Yo los miraba, angustiada por ambos. Chris era un hombre maduro, seguro de sí mismo, que sabía quién y qué era; en cambio Bart, aún luchaba por encontrarse a sí mismo y por hacerse un lugar en el mundo.
«Hijo mío, hijo mío, ¿cuándo aprenderás a comportarte con humildad y gratitud?». Muchas noches yo había visto a Chris hacer cuentas, intentando decidir cuáles eran las mejores inversiones, como si él supiera que antes o después Bart lo acusaría de un pobre conocimiento financiero.
—No tardarás en tener la oportunidad de ponerte a prueba a ti mismo —añadió Chris. Se volvió hacia mí—. Cathy, demos un paseo hasta el lago.
—Esperad un minuto —exclamó Bart a quien al parecer enfurecía que nos marchásemos cuando él acababa de llegar a casa. Yo me debatía entre el deseo de huir con Chris y el de complacer a mi hijo—. ¿Dónde está Cindy?
—Pronto llegará —respondí—. En estos momentos se halla en casa de una amiga.
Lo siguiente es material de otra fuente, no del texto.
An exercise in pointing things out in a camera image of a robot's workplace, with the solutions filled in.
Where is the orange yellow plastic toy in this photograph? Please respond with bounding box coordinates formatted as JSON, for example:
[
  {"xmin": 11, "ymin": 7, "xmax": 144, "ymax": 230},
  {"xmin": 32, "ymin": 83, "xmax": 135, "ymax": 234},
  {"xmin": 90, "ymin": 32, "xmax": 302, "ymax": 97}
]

Quizá te interese saber que Jory y Melodie pasarán aquí sus vacaciones.
Bart se limitó a mirarme atentamente, tal vez aterrado ante la idea de encontrarse con su hermano. Después una extraña excitación reemplazó a todas las demás emociones en su bello rostro bronceado.
—Bart —proseguí, resistiéndome a la voluntad de Chris de alejarme de una conocida fuente de problemas—, la casa es realmente hermosa. Las innovaciones que has introducido para mejorarla han resultado maravillosas.
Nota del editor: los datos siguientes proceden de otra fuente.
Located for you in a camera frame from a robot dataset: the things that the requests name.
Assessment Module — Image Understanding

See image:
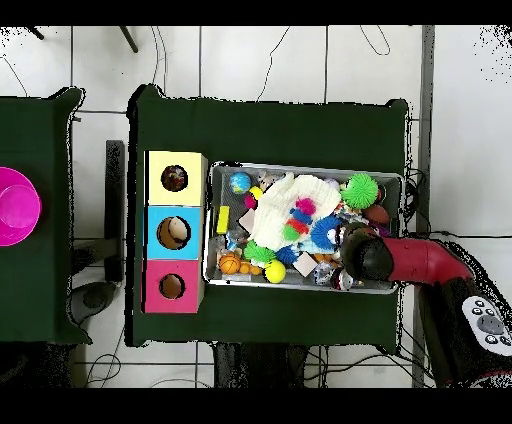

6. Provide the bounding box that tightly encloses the yellow smiley ball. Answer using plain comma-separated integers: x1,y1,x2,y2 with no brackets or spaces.
264,259,288,285

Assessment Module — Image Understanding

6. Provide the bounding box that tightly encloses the large green spiky ball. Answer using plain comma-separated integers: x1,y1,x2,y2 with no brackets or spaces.
340,172,380,211

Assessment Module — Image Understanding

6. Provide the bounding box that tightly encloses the blue globe ball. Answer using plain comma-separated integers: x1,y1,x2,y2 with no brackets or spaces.
228,171,253,196

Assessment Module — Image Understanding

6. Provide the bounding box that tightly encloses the orange basketball toy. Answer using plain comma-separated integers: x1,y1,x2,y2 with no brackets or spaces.
218,253,242,276

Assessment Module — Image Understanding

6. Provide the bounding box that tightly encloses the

Pareció sorprendido de nuevo.
—Madre, ¿quieres decir que no es exactamente igual? Yo… creía que lo era…
—Oh, no, Bart. Antes no había una terraza en nuestra habitación.
Bart se volvió rápidamente hacia su tío abuelo.
—¡Tú dijiste que antes estaba allí!
Joel avanzó un paso, sonriendo cínicamente.
—Bart, hijo mío, no mentí. Nunca miento. La casa original tenía ese balcón. La madre de mi padre ordenó que lo construyeran. Por ese balcón entraba sigilosamente su amante, sin que los sirvientes lo advirtiesen. Más tarde, se fugó con ese mismo amante sin despertar a su marido, quien cerraba con una llave que escondía la puerta del dormitorio que ambos compartían. Cuando Malcolm se convirtió en propietario, mandó que se derribara el balcón. Pero esta terraza añade cierto encanto a aquel lado de la casa.
Satisfecho, Bart se dirigió nuevamente a Chris y a mí.
—¿Lo ves, madre?, tú no sabes absolutamente nada de la casa. Tío Joel es el experto. Él me ha descrito con todo detalle el mobiliario, los cuadros. Cuando acabemos, no sólo no tendremos la misma casa, sino que será mejor que la original.
Bart no había cambiado. Continuaba obsesionado; aún deseaba ser una copia exacta de Malcolm Foxworth, si no en su aspecto físico, sí en personalidad y resolución de ser el hombre más rico del mundo, sin importarle qué tuviera que hacer para conseguir tal título.